• _What needs to be done_
Every line from the one containing "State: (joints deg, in" to the end of the records below, written out word for word, is the whole answer.

• _Source data_
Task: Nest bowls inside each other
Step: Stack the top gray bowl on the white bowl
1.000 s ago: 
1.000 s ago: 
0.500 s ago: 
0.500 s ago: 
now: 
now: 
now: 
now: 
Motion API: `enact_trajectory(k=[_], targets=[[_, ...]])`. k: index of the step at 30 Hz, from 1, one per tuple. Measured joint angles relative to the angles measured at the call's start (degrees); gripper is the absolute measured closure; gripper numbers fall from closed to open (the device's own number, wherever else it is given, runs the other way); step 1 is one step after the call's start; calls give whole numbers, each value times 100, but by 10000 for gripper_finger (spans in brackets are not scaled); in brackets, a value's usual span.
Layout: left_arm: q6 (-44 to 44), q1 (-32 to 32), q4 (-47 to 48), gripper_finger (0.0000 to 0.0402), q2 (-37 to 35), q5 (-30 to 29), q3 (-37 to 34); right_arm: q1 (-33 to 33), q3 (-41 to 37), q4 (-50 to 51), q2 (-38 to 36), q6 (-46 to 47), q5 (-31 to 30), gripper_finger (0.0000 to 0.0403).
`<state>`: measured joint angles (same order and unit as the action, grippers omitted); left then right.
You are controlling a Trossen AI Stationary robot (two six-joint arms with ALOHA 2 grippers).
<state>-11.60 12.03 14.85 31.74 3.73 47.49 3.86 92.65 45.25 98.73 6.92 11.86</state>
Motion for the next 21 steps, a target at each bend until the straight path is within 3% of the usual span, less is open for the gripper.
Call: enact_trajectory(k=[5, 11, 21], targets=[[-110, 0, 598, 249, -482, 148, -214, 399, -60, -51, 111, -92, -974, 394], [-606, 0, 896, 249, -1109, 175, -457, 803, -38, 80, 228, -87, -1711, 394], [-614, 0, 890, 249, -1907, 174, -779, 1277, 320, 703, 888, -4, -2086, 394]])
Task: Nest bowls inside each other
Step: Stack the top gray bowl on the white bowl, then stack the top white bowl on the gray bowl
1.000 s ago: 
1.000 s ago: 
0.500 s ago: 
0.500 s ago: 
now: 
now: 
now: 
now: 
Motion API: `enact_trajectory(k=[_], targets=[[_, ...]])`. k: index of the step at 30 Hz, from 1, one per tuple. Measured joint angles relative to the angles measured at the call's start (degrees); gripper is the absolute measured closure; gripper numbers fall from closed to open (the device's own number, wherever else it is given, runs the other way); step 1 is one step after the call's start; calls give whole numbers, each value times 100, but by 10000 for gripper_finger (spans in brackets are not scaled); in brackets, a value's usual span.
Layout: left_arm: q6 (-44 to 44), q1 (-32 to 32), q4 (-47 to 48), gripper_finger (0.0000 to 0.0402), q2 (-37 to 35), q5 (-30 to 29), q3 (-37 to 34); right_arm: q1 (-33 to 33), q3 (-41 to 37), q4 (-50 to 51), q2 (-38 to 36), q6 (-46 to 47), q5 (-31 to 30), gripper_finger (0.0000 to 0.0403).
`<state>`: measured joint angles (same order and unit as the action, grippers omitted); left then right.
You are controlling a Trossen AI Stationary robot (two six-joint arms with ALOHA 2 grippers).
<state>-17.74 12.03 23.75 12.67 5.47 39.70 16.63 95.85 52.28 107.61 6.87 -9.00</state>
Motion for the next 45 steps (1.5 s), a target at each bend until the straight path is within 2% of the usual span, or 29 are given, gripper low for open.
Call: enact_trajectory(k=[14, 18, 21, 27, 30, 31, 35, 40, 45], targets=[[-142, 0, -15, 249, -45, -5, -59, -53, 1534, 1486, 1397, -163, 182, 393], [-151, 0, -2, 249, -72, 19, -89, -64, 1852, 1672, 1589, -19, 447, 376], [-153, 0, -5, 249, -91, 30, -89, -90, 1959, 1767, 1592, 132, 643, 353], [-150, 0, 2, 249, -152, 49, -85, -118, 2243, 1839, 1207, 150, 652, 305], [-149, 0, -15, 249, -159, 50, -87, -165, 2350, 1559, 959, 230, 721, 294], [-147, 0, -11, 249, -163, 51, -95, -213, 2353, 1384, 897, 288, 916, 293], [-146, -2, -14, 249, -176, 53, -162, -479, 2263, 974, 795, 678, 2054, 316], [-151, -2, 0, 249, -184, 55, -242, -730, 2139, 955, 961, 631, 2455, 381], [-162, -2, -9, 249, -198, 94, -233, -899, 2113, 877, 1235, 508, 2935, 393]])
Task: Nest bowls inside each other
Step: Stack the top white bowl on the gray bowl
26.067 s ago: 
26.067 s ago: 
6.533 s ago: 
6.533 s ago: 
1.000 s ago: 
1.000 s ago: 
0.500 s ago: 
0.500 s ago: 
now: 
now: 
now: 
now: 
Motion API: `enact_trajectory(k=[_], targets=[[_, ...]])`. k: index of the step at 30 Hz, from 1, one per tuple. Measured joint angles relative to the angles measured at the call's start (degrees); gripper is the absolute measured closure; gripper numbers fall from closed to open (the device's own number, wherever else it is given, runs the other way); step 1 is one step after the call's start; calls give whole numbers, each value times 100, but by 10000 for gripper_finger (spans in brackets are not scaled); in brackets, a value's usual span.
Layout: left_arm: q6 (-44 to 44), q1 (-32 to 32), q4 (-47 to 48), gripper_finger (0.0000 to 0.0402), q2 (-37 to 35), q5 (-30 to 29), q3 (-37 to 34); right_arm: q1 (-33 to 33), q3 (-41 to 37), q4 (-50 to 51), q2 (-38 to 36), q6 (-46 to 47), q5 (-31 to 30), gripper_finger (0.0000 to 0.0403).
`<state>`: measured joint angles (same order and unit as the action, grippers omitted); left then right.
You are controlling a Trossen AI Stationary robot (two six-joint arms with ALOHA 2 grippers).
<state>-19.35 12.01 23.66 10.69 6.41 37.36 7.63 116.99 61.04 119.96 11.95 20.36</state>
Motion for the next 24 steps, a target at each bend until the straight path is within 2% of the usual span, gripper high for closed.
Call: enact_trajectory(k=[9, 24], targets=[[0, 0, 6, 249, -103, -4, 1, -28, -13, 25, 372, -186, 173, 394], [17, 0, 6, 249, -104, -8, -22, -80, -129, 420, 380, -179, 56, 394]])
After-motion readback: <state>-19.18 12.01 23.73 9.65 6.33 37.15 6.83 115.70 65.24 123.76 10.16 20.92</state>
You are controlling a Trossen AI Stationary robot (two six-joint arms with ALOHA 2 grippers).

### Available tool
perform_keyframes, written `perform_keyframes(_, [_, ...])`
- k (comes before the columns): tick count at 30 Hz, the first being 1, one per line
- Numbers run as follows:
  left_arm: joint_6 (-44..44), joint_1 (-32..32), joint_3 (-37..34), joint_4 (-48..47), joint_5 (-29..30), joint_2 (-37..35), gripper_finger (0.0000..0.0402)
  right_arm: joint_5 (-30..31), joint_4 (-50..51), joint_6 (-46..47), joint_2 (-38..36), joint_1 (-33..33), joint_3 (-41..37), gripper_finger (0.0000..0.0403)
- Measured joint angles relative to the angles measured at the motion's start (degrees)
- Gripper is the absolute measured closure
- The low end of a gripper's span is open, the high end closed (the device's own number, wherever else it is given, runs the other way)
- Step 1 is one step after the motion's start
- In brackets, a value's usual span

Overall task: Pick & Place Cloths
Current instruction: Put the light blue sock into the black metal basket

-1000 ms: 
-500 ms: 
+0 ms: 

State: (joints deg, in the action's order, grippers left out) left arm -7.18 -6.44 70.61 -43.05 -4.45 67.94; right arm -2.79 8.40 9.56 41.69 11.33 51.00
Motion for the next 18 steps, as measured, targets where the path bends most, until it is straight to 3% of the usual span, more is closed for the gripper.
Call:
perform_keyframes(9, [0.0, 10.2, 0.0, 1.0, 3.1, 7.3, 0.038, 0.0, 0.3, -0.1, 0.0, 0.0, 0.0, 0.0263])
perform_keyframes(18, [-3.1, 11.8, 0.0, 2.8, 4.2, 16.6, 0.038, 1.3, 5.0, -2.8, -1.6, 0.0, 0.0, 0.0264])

• _Reply_
State: (joints deg, in the action's order, grippers left out) left arm -7.18 -6.44 70.61 -43.05 -4.45 67.94; right arm -2.79 8.40 9.56 41.69 11.33 51.00
Motion for the next 18 steps, as measured, targets where the path bends most, until it is straight to 3% of the usual span, more is closed for the gripper.
Call:
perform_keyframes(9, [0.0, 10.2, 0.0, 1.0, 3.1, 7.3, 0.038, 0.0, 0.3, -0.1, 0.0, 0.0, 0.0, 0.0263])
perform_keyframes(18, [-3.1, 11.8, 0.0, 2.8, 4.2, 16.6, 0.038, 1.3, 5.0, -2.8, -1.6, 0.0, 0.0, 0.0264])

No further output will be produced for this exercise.